Gary es alto, flaco, y nervioso, camina a pasos largos devorando distancia con rapidez, platica consigo mismo mientras realiza ademanes sacudiendo sus brazos enérgicamente. Su sentido de belleza le obliga, mientras cruza la calle, a levantar la escasa basura que el viento no logra arrastrar, no le importa que los estresados automovilistas le reclamen airosos con el sonido del claxon. En el siguiente cruce, mientras esperaba el cambio de luz, arrancó la hierba que contrastaba con la belleza de las flores en los jardines de la Avenida del Faro. Su actitud no es entendida por los transeúntes e incluso puede ser malinterpretada con algún desquiciamiento mental.
La calle Laguna Canyon Road estaba abarrotada de artesanos, escultores y pintores, los había por cientos. Sobresalía uno por su altura y don; Gary. Él no es un pintor, es un artista. Durante el día entonó dos paisajes que prácticamente le arrebataron del caballete.
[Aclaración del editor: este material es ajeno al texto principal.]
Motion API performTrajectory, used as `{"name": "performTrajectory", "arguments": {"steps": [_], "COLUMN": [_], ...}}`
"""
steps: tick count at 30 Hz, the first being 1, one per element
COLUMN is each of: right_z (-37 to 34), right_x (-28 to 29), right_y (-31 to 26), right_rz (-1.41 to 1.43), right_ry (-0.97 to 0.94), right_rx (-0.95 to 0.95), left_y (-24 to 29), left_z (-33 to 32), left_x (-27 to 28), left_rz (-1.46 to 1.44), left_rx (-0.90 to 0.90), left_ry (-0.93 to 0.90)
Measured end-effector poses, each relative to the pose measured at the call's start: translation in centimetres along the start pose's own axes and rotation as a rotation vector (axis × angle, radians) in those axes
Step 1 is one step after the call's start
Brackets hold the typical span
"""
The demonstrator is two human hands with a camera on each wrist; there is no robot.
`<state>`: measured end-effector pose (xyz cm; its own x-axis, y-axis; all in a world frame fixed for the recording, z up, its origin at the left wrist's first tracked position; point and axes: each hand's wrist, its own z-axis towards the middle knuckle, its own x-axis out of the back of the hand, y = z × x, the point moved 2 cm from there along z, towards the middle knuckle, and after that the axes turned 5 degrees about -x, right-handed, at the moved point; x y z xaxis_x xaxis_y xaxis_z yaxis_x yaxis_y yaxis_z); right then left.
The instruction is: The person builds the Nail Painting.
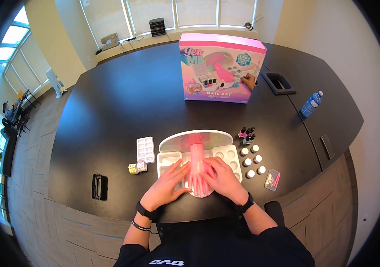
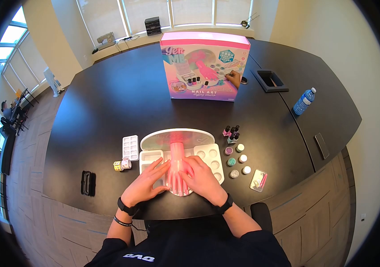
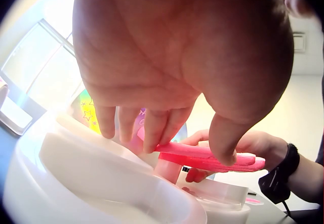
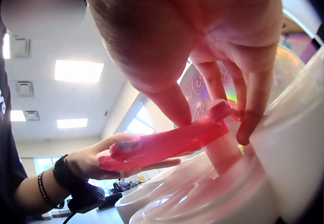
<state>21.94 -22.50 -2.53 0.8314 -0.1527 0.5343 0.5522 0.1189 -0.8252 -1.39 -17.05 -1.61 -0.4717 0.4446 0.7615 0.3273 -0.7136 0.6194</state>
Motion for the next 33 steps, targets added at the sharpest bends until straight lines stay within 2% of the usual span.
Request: {"name": "performTrajectory", "arguments": {"steps": [15,18,21,24,33], "right_z": [0.1,0.2,0.1,0.1,-0.2], "right_x": [0.0,0.0,0.6,1.3,3.6], "right_y": [0.1,0.2,-0.1,-0.7,0.7], "right_rz": [0.001,-0.031,0.011,0.099,-0.003], "right_ry": [-0.024,0.041,-0.025,0.022,0.122], "right_rx": [-0.041,0.026,-0.002,-0.035,-0.005], "left_y": [-0.1,0.1,0.2,0.0,0.6], "left_z": [0.1,0.1,0.1,-0.1,-0.6], "left_x": [0.0,0.1,0.1,0.1,1.0], "left_rz": [0.02,0.018,0.011,0.017,0.033], "left_rx": [0.006,0.008,0.011,-0.001,-0.005], "left_ry": [0.0,-0.003,-0.003,0.008,0.063]}}
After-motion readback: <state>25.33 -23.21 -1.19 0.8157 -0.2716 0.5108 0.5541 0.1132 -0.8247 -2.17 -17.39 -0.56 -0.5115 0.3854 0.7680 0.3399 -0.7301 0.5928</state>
De regreso a casa, feliz y como queriendo compartir el éxito, pensó en su padre.
En ese momento, en una lujosa oficina del Atrium, en el Centro de Negocios de Irvine, éste acababa de cerrar una negociación en la que se le atribuyó el mercado de Control de Sistemas Digitales, en Europa. Fingiendo una satisfacción que estaba lejos de sentir, más el triunfo, le despertó el ansía de poder y ambicionó obtener los mercados de expansión de la India y Brasil. Estaba ansioso y agobiado.
Gary, aún sonriente, sube a brincos juguetones la escalera que conduce a su estudio, llega a tiempo para un nuevo intento con su obra maestra.
Al padre y al hijo los alumbra el mismo cálido sol californiano, comparten la misma sangre, pero sus vidas, antes paralelas, tomaron diferentes rumbos. Porque vivir es una línea, en la que se cambia de dirección, en cada trazo.